Les catégories populaires ont appris à se méfier de l’exécutif
Autrement dit, c’est parce que les électeurs sont pris en tenaille entre les nécessités économiques, celles de préserver leurs emplois et leurs revenus (ce qui suppose, dit-on, qu’ils n’ont pas le choix)… et la nécessité de pouvoir décider de leur destin (ce qui suppose qu’ils ont le choix) que les classes populaires se révoltent et se mettent à voter contre le « système ».
Ce hiatus entre la théorie et la pratique démocratique explique l’essentiel de la défiance des classes populaires. Pour s’en convaincre, analysons les causes du mouvement des Gilets jaunes et reprenons ce qu’en dit David Cayla.
Le mouvement des Gilets jaunes est une révolte sociale et démocratique dont on ne peut comprendre la cause si on ne s’intéresse pas aux politiques économiques menées après la crise de 2008.
Or, qu’ont fait Hollande et Macron pour rétablir l’économie française ? Ils ont tous les deux mené une politique « d’attractivité » visant à attirer les capitaux et les investisseurs. Pour cela, ils ont essentiellement basculé la charge fiscale des entreprises vers les ménages.
Mais dans les faits, et pour les gens, la politique d’attractivité n’est rien d’autre qu’une politique de classe qui sert les intérêts des riches et des multinationales au détriment des classes défavorisées. Dans ce contexte, il est logique que les classes populaires n’aient aucune confiance dans le gouvernement pour défendre ses intérêts. Pire : les discours expliquant que le pouvoir est à la solde de « Bigpharma » paraîtront bien plus légitimes et conformes à la réalité… que les messages rassurants des médecins et des autorités sanitaires en faveur de la vaccination.
Après tout, les gouvernements de droite et de gauche n’ont-ils pas démontré qu’ils préféraient servir les intérêts des multinationales que celui du peuple ?

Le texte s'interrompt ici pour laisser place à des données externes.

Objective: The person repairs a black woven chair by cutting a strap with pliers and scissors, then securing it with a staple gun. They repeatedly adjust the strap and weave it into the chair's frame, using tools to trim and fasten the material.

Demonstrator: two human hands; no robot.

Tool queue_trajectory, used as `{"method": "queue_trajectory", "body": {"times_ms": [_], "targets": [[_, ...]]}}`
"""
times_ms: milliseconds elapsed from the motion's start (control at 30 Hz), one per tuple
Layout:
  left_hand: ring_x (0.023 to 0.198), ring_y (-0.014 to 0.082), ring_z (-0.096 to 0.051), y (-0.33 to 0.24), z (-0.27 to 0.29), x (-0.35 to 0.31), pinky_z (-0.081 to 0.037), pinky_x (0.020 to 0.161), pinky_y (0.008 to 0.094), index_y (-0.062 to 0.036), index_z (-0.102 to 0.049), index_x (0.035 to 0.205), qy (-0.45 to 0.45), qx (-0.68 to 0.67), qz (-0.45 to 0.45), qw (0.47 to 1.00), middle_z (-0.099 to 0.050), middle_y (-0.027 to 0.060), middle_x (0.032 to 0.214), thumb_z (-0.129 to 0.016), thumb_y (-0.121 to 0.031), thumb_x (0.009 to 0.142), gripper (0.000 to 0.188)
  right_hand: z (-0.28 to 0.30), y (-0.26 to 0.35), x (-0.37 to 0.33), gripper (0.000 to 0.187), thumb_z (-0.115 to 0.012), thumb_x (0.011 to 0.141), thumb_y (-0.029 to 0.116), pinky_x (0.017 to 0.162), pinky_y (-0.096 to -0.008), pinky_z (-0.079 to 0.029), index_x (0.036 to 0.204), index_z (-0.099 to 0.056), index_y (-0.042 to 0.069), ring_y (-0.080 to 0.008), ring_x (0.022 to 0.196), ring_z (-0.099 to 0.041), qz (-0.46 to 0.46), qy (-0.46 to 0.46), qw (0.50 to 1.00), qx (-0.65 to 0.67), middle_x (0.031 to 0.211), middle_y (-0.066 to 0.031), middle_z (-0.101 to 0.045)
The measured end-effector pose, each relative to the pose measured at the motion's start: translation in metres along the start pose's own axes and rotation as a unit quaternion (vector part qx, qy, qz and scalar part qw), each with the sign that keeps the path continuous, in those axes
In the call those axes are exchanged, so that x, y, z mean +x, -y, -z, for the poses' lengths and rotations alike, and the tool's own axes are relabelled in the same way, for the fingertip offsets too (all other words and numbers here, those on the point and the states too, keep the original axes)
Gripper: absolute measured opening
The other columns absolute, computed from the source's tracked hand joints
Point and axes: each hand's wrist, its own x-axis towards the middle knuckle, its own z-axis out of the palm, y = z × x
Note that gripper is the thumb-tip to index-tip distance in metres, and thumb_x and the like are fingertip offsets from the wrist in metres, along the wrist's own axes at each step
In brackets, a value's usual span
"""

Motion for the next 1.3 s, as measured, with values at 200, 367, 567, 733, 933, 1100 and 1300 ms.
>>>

Ainsi les classes populaires ne font pas preuve de bêtise en refusant la vaccination. Leur méfiance est tout à fait légitime et s’appuie sur l’expérience vécue depuis plus de dix ans. Sarkozy, Hollande et Macron ont tous mené la même politique. Après des années de néolibéralisme, ce n’est pas Macron et ses vidéos Tik Tok qui vont réussir à convaincre les populations défavorisées de se faire vacciner.
C’est donc à l’opposition anti-néolibérale de monter au créneau pour pousser les classes populaires à se faire vacciner. C’est urgent. Il s’agit non seulement de sauver des vies mais aussi d’éviter de nouveaux confinements destructeurs socialement et économiquement.